Now in this forum there are some posts (1,2,3, 4 ) on this but none of them answer properly to my question.

Michael
  • 191
  • 3
  • 16
  • 1
    https://stackoverflow.com/questions/18815820/convert-string-to-binary-in-python – Michael Mar 14 '20 at 22:05
  • Does this answer your question? [Python read text file as binary?](https://stackoverflow.com/questions/30563177/python-read-text-file-as-binary) –  Mar 14 '20 at 22:06
  • @NorthernSage I don't see how it does "if I have binary number, I want to convert it to a text file". – Michael Mar 14 '20 at 22:08
  • Well, both binary and text files contain a series of bits, the bits in text files represent characters, while the bits in binary files represent custom data. So in the end, everything is binary and what matter is how you interpret that data in your scripts. Converting a "binary number to a text file" is a bit of a confusing statement. Do you want to save a binary representation of a number in string format in a text file? Please, give some examples of what you want to convert to what format. –  Mar 14 '20 at 22:45
  • Check this thread as well: https://stackoverflow.com/questions/8928240/convert-base-2-binary-number-string-to-int –  Mar 14 '20 at 22:51
  • 1
    Question seems valid; just should be worded differently so is comprehensible to a technical mind who will answer it. – Zimba Oct 02 '20 at 12:42
  • @Zimba feel free to edit. – Michael Oct 02 '20 at 12:43
  • I can answer with other languages but question requires python, so I'll have to come back with python – Zimba Oct 02 '20 at 12:52

2 Answers2

1

The "text file" mentioned seems to refer to ASCII file. (where each character takes up 8 bits of space).
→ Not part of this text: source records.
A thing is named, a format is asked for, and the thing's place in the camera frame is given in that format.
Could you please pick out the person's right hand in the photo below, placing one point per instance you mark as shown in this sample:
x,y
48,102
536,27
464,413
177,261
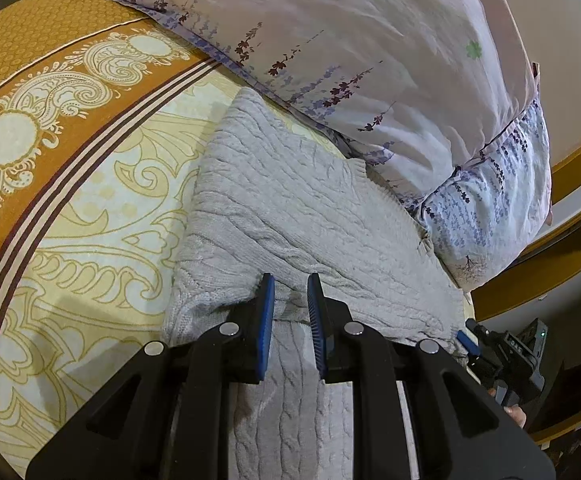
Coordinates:
x,y
511,410

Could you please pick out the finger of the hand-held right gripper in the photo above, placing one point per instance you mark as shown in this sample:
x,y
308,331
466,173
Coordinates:
x,y
466,342

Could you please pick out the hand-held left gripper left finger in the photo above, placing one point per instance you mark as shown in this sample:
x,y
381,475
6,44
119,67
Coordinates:
x,y
266,310

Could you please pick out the orange patterned bed sheet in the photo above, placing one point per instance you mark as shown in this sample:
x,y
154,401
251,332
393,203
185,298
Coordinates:
x,y
75,185

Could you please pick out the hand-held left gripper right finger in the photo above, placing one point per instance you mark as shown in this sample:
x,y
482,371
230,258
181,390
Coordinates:
x,y
315,315

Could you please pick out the floral lavender pillow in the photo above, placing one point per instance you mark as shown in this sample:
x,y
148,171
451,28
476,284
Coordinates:
x,y
370,75

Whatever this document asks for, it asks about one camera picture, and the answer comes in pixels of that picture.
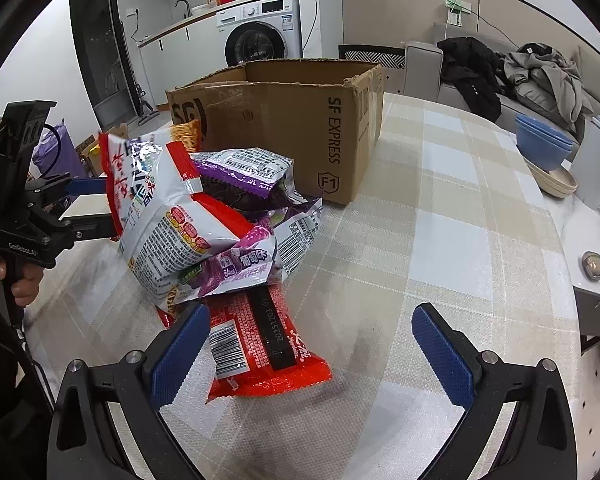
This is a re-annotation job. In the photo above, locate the blue bowl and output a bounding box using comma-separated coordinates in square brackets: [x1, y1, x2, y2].
[515, 112, 571, 173]
[522, 116, 577, 161]

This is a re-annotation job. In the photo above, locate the white red snack bag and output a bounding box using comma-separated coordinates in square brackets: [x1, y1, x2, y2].
[98, 130, 281, 307]

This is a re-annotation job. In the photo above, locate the grey jacket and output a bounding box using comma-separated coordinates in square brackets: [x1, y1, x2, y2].
[502, 42, 597, 133]

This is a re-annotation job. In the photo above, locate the white countertop appliance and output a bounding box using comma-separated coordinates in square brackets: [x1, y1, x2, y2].
[570, 115, 600, 211]

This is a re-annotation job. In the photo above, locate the beige bowl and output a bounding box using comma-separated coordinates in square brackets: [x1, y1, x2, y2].
[522, 157, 579, 199]

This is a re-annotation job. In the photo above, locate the white washing machine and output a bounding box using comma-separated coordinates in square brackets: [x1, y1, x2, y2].
[216, 0, 302, 68]

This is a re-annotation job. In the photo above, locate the grey sofa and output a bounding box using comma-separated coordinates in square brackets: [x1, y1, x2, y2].
[404, 22, 600, 147]

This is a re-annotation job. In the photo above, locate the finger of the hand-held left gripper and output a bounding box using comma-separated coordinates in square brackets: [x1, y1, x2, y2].
[26, 172, 109, 207]
[30, 205, 120, 250]

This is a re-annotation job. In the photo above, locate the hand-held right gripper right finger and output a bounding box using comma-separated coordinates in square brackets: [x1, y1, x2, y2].
[411, 302, 578, 480]

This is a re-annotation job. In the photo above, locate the person's left hand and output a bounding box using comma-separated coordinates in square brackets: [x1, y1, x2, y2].
[0, 251, 42, 309]

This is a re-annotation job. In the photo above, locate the black cable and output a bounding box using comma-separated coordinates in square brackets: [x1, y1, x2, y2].
[40, 122, 64, 177]

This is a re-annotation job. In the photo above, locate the brown cardboard box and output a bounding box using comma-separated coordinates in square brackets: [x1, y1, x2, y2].
[166, 58, 385, 206]

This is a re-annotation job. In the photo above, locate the purple silver snack bag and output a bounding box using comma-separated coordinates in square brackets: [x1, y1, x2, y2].
[180, 227, 281, 306]
[260, 195, 324, 281]
[190, 147, 296, 212]

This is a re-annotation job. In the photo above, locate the white kitchen counter cabinet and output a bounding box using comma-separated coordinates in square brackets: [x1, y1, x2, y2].
[139, 7, 222, 111]

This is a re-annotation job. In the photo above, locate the white wall power strip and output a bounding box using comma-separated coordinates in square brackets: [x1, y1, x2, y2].
[442, 0, 472, 29]

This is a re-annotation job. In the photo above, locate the checked beige tablecloth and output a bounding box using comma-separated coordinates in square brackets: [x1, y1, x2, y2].
[22, 92, 581, 480]

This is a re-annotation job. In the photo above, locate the purple plastic bag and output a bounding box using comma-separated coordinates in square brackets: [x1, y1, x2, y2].
[32, 120, 89, 181]

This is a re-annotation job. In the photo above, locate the black glass cabinet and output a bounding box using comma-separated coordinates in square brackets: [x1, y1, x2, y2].
[70, 0, 152, 133]

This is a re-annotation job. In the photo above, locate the person's left forearm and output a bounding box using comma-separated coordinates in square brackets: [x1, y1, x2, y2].
[0, 285, 56, 480]

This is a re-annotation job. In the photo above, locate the black jacket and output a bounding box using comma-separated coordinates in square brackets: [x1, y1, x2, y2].
[437, 36, 507, 123]

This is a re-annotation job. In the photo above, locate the black white patterned cushion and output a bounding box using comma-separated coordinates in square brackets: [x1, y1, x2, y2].
[338, 44, 407, 72]

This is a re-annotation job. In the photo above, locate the red snack packet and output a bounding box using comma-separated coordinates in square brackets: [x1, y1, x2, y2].
[157, 284, 333, 406]

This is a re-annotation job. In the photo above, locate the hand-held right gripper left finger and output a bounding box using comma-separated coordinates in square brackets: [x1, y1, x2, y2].
[47, 301, 211, 480]

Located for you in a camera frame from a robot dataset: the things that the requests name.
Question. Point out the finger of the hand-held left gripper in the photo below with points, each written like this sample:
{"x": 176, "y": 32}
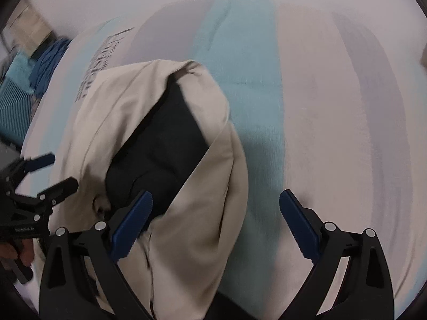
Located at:
{"x": 60, "y": 190}
{"x": 40, "y": 161}

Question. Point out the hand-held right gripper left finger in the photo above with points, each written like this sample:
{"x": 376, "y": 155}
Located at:
{"x": 133, "y": 225}

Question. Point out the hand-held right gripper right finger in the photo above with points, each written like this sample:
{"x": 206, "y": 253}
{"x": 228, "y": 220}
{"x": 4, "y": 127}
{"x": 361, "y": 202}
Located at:
{"x": 297, "y": 226}

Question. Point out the beige and black jacket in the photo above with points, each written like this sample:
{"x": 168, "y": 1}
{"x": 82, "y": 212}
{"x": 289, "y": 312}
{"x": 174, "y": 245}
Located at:
{"x": 200, "y": 240}

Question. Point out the person's left hand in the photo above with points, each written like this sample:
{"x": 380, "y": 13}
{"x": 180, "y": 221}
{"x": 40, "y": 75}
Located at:
{"x": 24, "y": 253}

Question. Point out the teal striped cloth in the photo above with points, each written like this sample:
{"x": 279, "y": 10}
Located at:
{"x": 13, "y": 101}

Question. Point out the blue garment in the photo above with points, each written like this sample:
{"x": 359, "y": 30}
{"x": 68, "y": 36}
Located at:
{"x": 50, "y": 61}

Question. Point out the striped bed sheet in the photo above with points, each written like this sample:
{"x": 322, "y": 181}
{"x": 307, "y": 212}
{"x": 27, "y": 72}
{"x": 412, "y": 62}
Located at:
{"x": 317, "y": 106}

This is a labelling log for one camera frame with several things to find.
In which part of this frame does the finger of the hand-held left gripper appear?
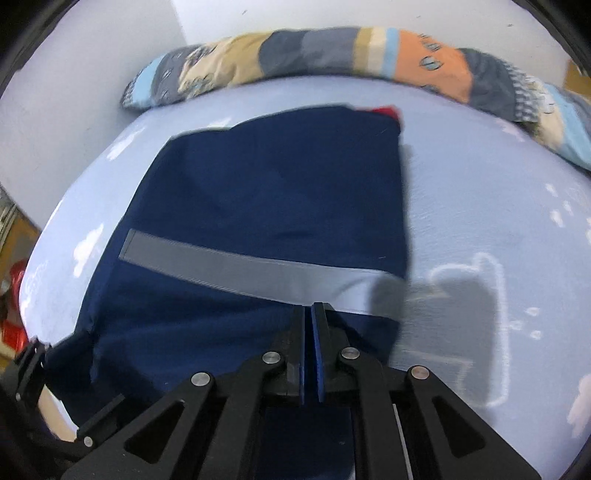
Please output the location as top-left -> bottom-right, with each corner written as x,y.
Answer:
15,340 -> 48,407
75,392 -> 126,449

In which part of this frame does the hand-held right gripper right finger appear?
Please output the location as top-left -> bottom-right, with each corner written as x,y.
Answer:
311,302 -> 542,480

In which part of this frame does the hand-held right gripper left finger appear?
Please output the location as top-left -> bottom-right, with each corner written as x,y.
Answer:
60,306 -> 307,480

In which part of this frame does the navy jacket with red collar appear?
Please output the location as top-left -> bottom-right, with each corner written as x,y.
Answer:
44,104 -> 414,480

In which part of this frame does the red plastic object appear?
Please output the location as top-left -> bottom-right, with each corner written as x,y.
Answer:
0,258 -> 32,352

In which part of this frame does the brown wooden furniture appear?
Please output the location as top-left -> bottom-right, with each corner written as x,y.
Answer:
0,185 -> 43,291

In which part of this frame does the rolled patchwork quilt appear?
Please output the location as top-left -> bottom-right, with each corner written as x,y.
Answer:
121,27 -> 591,174

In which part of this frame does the wooden headboard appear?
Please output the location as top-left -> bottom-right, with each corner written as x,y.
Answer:
562,60 -> 586,95
2nd line "convert it to a binary string" could mean ASCII representation of the text file, giving a sequences of bytes to be "output as a binary number" (similar to public key cryptography where text is converted to a number before encryption) eg.

text = 'ABC '
for x in text:
  print(format(ord(x), '08b'), end='')

would give binary (number) string: 01000001010000100100001100100000
which in decimal is: 1094861600

The 3rd line would mean to (byte) sequence a binary number & display the equivalent ASCII characters (for each 8-bit sequence) eg. 0x41 to be replaced with 'A' (as output) (The assumption here would be that each number would map to a printable ASCII ie. text character, and the given binary number has a multiple of 8 digits).
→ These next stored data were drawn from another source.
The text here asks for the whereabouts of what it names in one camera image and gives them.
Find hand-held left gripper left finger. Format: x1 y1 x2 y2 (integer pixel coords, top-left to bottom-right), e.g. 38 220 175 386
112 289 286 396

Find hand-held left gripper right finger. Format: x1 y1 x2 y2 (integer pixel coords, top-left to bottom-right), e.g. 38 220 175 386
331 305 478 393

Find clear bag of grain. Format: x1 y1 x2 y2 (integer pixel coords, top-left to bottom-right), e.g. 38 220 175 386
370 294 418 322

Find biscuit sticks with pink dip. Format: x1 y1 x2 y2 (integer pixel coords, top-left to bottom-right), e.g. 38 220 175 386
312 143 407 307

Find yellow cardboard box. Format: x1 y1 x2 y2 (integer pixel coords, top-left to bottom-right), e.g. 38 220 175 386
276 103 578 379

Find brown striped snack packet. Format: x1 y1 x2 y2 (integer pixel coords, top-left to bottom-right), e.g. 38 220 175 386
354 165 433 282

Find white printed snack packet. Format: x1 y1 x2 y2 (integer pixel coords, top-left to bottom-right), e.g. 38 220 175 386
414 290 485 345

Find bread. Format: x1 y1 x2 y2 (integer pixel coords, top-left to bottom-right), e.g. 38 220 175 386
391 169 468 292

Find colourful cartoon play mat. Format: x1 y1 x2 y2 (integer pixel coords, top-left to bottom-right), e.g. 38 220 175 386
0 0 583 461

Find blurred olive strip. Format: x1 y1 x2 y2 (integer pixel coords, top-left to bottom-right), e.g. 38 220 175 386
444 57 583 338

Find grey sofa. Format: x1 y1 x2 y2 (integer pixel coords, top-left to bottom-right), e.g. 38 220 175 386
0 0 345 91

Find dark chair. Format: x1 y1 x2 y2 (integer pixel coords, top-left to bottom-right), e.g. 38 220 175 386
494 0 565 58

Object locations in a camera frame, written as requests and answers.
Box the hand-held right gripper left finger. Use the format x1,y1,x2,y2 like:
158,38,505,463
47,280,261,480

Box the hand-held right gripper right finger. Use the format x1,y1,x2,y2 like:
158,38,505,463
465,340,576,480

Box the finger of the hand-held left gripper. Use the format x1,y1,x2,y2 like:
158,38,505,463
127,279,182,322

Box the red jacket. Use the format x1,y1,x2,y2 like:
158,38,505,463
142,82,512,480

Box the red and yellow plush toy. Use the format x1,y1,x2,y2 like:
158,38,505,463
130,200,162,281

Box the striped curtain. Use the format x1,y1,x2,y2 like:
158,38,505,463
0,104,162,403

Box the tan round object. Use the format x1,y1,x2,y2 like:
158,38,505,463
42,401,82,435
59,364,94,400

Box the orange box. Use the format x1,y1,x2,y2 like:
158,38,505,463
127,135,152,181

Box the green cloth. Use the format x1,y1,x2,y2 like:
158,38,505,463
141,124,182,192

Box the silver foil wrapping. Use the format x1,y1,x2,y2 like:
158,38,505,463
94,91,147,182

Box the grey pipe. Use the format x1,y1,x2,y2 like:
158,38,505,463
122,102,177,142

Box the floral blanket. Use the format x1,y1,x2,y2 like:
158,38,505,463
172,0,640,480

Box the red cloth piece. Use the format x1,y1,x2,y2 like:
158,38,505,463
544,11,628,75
eg. To reverse (convert binary number to text):

binary = "01000001010000100100001100100001"
#number of characters in text
num = len(binary)/8 

for x in range(int(num)):
  start = x*8
  end = (x+1)*8
  print (chr(int(str(binary[start:end]),2)), end='')
print()

would give the text: ABC!

For a 1MB text file, you'd split the text string into chunks your machine can handle eg. 32 bits (before converting)

Tested in Python IDE

Zimba
  • 2,854
  • 18
  • 26
0

See https://docs.python.org/3/library/codecs.html#standard-encodings for a list of standard string encodings, because the conversion depends on the encoding.
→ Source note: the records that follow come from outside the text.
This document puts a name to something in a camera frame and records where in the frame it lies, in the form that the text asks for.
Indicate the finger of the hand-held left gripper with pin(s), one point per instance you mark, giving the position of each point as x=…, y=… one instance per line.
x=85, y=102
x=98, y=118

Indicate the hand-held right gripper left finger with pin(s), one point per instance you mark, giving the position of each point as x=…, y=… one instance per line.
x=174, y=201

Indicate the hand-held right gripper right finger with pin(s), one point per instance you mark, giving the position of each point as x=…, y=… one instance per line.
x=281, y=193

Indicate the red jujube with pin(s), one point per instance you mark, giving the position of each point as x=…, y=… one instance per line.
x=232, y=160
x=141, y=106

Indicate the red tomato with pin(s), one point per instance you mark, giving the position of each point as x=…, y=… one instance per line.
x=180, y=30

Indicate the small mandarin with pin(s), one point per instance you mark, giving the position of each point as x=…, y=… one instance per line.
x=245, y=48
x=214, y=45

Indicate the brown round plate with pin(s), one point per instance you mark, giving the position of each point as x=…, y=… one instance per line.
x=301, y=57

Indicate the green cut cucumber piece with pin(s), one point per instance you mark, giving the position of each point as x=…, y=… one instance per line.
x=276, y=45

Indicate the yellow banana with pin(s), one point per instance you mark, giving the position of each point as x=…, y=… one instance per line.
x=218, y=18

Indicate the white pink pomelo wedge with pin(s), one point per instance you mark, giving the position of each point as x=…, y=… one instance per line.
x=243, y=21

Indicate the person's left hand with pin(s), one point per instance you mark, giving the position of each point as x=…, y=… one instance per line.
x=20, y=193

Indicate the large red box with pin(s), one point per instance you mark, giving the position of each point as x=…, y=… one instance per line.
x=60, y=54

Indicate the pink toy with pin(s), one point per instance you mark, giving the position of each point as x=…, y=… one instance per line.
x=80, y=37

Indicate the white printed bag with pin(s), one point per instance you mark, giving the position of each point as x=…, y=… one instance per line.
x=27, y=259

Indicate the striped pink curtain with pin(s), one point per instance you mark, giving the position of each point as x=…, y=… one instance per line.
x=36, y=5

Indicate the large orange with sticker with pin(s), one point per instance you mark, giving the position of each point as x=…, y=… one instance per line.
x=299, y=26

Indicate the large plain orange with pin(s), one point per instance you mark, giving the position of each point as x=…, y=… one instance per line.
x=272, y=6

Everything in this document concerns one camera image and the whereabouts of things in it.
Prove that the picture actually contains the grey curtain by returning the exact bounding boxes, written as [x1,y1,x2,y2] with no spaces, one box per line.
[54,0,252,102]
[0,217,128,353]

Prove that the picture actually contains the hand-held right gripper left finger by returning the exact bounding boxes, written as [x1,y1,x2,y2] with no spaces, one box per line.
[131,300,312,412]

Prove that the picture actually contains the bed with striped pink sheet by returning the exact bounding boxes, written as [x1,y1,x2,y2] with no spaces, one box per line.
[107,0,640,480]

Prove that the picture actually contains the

These functions will help to convert between bytes/ints and strings, defaulting to UTF-8.

The example provided uses the Hangul character "한" in UTF-8.


def bytes_to_string(byte_or_int_value, encoding='utf-8') -> str:
    if isinstance(byte_or_int_value, bytes):
        return byte_or_int_value.decode(encoding)
    if isinstance(byte_or_int_value, int):
        return chr(byte_or_int_value).encode(encoding).decode(encoding)
    else: 
        raise ValueError('Error: Input must be a bytes or int type')

def string_to_bytes(string_value, encoding='utf-8') -> bytes:
    if isinstance(string_value, str):
        return bytes(string_value.encode(encoding))
    else: 
        raise ValueError('Error: Input must be a string type')

int_value = 54620
bytes_value = b'\xED\x95\x9C'
string_value = '한'

assert bytes_to_string(int_value) == string_value
assert bytes_to_string(bytes_value) == string_value
assert string_to_bytes(string_value) == bytes_value
ELinda
  • 2,658
  • 1
  • 10
  • 9